H2S is a biologically relevant signaling gas that is endogenously produced throughout the body. The (patho)physiological roles of H2S have led researchers to develop various compounds that decompose to release H2S (H2S donors) for exogenous H2S administration. However, many small molecule H2S donors suffer from poor solubility, low stability, and lack of control over H2S release rates. As a result, there has been an increasing interest in utilizing supramolecular materials for exogenous H2S delivery.

With growing potential applications of supramolecular H2S-releasing materials, it is important to explore their properties, e.g., solubility and stability under physiological conditions. We investigated the hydrolytic stability over a range of pH conditions of a series of peptides containing H2S-releasing S-aroylthiooximes (SATOs). The SATO-peptides showed structure–reactivity relationships with SATO ring substituents playing a crucial role in hydrolysis rates. Electron-donating substituents accelerate the rate of hydrolysis while electron-withdrawing substituents slows it down. We also explored their hydrolysis mechanisms at different pH values.

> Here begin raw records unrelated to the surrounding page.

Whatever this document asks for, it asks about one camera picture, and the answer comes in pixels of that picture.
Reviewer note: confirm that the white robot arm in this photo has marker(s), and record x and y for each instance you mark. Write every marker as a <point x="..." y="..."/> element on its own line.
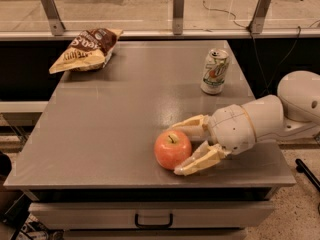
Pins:
<point x="292" y="113"/>

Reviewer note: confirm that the white green soda can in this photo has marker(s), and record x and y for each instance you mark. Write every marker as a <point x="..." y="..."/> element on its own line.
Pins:
<point x="214" y="72"/>

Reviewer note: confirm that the left metal railing bracket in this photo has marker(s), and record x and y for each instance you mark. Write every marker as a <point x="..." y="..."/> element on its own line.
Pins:
<point x="55" y="23"/>

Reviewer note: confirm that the white drawer front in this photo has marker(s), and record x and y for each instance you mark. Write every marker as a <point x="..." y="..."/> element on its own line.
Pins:
<point x="120" y="215"/>

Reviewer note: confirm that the black drawer handle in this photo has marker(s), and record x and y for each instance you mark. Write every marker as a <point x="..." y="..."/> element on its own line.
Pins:
<point x="153" y="222"/>

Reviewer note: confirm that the middle metal railing bracket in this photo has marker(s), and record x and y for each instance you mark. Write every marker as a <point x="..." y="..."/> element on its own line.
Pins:
<point x="178" y="14"/>

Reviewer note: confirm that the red yellow apple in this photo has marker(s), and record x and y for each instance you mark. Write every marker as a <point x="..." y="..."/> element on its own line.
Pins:
<point x="171" y="148"/>

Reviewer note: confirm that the brown chip bag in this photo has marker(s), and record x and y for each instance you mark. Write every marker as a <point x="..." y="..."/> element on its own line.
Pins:
<point x="90" y="50"/>

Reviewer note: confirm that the metal railing bracket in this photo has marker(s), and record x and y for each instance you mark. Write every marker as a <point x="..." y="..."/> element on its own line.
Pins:
<point x="178" y="14"/>
<point x="257" y="23"/>
<point x="55" y="23"/>

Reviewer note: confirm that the black floor stand leg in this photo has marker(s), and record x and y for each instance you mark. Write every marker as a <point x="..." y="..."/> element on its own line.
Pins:
<point x="301" y="167"/>

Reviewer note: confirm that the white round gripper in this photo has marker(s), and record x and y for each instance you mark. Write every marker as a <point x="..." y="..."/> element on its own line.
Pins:
<point x="230" y="128"/>

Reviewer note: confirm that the right metal railing bracket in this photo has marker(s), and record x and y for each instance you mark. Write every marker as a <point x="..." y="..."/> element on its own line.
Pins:
<point x="257" y="23"/>

SATO-peptides were then used to form hydrogels at 1 wt.% triggered by Ca2+. Hydrogels can be applied directly at a site of interest, potentially improving the efficacy of H2S compared with small molecule donors that diffuse away. We developed a H2S-releasing hydrogel capable of slowly releasing H2S locally to test its efficacy on intimal hyperplasia. The hydrogel delivered H2S over the period of several hours and inhibited the proliferation of human vascular smooth muscle cells (VSMCs) significantly better than fast-releasing NaSH salts. This study shows a promising application of supramolecular H2S-releasing materials over widely used sulfide salts.

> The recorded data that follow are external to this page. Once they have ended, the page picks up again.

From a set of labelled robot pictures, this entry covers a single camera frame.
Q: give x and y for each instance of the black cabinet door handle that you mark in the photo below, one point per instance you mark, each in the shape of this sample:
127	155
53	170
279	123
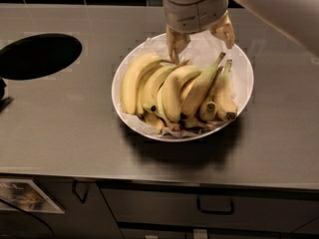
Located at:
80	190

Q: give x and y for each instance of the dark object at left edge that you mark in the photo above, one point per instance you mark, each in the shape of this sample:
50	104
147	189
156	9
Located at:
4	102

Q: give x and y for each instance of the long-stemmed yellow banana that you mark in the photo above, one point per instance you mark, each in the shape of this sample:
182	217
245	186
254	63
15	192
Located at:
199	90

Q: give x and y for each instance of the short yellow banana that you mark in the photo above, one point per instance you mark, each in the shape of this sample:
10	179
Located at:
207	109

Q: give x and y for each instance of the large middle yellow banana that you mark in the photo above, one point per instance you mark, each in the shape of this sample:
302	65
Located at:
171	88

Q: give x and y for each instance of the grey drawer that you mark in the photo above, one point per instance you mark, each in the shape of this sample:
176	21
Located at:
250	213
208	234

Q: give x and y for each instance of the white paper liner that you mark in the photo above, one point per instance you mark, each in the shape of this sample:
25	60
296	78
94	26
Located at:
202	48

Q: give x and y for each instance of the grey cabinet door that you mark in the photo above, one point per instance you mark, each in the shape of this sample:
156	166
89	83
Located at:
92	220

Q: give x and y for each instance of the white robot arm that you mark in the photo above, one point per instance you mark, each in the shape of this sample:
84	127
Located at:
297	20

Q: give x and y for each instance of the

The macroscopic properties of peptide hydrogels could be further modulated to achieve additional control over the H2S release properties. We synthesized a series of peptide hydrogels incorporating different linker segments to study their effects on hydrogelation properties. Most peptides formed hydrogels but with significantly different rheological behavior. We found that peptides with flexible linkers such as ethyl, substituted O-methylene, and others, formed stronger hydrogels compared to those with more rigid linkers. Interestingly, we found that stiffer hydrogels released H2S over longer periods than softer ones by retarding the diffusion of a thiol trigger, likely due to bulk degradation of the soft gels but surface erosion of the stiff gels as they release H2S.